According to the organisers of the globally recognised craft and creativity event, the Black Pencil “is reserved for work that is truly groundbreaking in its field. It is the highest accolade there is to offer.” Only a handful are awarded each year, if at all.
“It’s an honour and privilege to receive the D&AD Black Pencil,” said Evelyn Thomas, a Program Manager at Xbox. “It’s a product that was designed with inclusivity at the heart and was formed through collaborations with amazing partners and individuals. We continue to be moved by the recognition it has received, helping it to stand out as a true first-of-its-kind – in gaming and beyond.”

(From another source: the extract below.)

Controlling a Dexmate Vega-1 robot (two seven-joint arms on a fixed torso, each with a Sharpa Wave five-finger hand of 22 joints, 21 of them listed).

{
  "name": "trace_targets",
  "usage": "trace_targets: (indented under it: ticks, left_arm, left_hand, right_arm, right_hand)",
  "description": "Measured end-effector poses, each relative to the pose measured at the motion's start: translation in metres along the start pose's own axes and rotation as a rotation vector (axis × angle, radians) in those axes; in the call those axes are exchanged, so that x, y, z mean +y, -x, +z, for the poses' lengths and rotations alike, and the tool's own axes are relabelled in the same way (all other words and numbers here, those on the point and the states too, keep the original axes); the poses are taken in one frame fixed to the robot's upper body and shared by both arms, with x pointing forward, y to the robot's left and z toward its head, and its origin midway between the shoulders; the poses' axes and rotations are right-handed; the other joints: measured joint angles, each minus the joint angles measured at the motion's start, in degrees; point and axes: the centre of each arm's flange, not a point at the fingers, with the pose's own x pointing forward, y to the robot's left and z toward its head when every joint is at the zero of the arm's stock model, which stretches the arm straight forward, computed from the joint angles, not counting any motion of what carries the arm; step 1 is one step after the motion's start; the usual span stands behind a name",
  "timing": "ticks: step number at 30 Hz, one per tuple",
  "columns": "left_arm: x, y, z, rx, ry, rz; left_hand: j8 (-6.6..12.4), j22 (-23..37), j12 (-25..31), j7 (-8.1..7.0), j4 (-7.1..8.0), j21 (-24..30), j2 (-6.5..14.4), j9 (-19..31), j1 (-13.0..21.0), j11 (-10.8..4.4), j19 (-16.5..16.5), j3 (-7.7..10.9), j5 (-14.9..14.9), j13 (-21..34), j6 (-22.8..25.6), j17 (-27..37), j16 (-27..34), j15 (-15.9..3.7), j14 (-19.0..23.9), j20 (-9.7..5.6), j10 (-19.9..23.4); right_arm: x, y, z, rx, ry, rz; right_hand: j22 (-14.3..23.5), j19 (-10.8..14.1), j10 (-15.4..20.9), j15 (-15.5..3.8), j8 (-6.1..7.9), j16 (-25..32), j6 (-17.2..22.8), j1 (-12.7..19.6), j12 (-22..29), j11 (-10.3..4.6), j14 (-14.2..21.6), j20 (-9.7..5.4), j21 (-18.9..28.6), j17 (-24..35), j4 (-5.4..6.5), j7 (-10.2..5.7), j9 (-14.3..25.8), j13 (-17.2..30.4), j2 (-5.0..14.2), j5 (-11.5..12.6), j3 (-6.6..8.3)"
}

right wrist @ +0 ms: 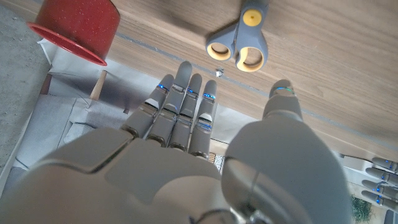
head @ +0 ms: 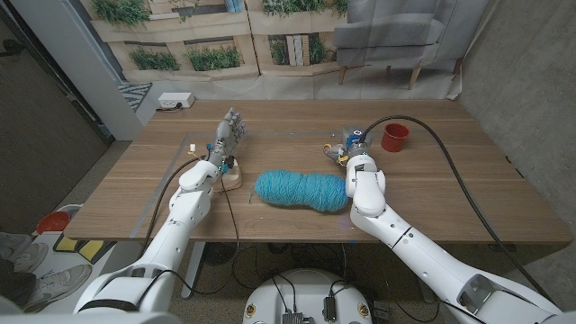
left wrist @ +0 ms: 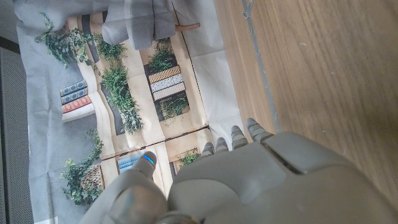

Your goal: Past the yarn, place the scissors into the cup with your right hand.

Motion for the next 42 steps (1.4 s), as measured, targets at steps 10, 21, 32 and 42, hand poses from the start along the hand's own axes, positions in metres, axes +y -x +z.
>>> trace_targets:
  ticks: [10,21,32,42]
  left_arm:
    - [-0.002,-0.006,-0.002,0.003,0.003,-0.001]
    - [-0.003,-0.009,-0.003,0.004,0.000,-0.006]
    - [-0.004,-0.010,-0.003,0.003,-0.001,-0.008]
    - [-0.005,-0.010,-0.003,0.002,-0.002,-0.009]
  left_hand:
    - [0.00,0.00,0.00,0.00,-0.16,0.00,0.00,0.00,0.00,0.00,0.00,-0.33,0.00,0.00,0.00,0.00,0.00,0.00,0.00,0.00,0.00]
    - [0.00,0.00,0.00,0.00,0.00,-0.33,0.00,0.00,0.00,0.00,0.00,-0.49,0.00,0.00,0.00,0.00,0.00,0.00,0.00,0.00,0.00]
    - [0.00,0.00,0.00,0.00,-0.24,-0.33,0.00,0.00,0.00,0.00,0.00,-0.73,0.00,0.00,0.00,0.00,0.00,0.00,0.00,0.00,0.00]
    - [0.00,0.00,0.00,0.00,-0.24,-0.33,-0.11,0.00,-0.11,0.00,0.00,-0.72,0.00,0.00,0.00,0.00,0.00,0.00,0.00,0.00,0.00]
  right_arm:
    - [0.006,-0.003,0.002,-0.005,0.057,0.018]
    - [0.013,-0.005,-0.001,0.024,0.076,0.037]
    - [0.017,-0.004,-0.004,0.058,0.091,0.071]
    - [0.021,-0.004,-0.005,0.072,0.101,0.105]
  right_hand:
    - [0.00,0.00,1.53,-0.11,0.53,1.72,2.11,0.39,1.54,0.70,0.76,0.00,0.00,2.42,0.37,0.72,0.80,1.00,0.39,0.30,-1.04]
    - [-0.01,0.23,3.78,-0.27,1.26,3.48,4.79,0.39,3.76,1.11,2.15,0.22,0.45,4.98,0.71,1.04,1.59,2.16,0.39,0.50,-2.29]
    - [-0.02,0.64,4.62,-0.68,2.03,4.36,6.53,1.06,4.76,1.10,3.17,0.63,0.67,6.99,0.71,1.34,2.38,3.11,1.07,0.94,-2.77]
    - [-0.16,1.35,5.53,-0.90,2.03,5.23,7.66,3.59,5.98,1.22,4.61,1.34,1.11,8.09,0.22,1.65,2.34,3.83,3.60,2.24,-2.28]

The Xbox Adaptive Controller was released in September last year and allows gamers to connect to external buttons, switches, mounts and joysticks – giving gamers with limited mobility an easy-to-set-up and readily available way to play Xbox One or Windows 10 games.
There are around a billion people across the world with a disability, including 13.9 million people in the UK. Research from Muscular Dystrophy UK found that one-in-three of the young disabled people they represent has been forced to stop playing videogames due to their disability.
UK charities welcomed the device, as well as its packaging, which has been specially designed to be opened by gamers with limited mobility. The controller has received widespread praise, won a Golden Joystick Award and been included in a gallery devoted to groundbreaking design at the V&A museum in London.
People could try out the controller on the Microsoft stand at the D&AD Festival. The annual, three-day event is now in its 57th year and features keynotes, fireside chats, workshops and masterclasses from the world of advertising, art, design, fashion, film and more. This year, speakers included director Danny Boyle, musician Professor Green and presenter Lauren Laverne.
Tim Lindsay, D&AD Chief Executive, said: “Microsoft’s Xbox Adaptive Controller is a great example of a company taking accessibility seriously on a massive scale. The Controller embodies how important it is to design accessibility from the start rather than adapting products as an after-thought.
“Microsoft is making a generous contribution not just to gamers, but innovators of all kinds who will use is as a tool to evolve interaction design in ways we can’t even imagine yet. Genuine and meaningful leadership from the brand.”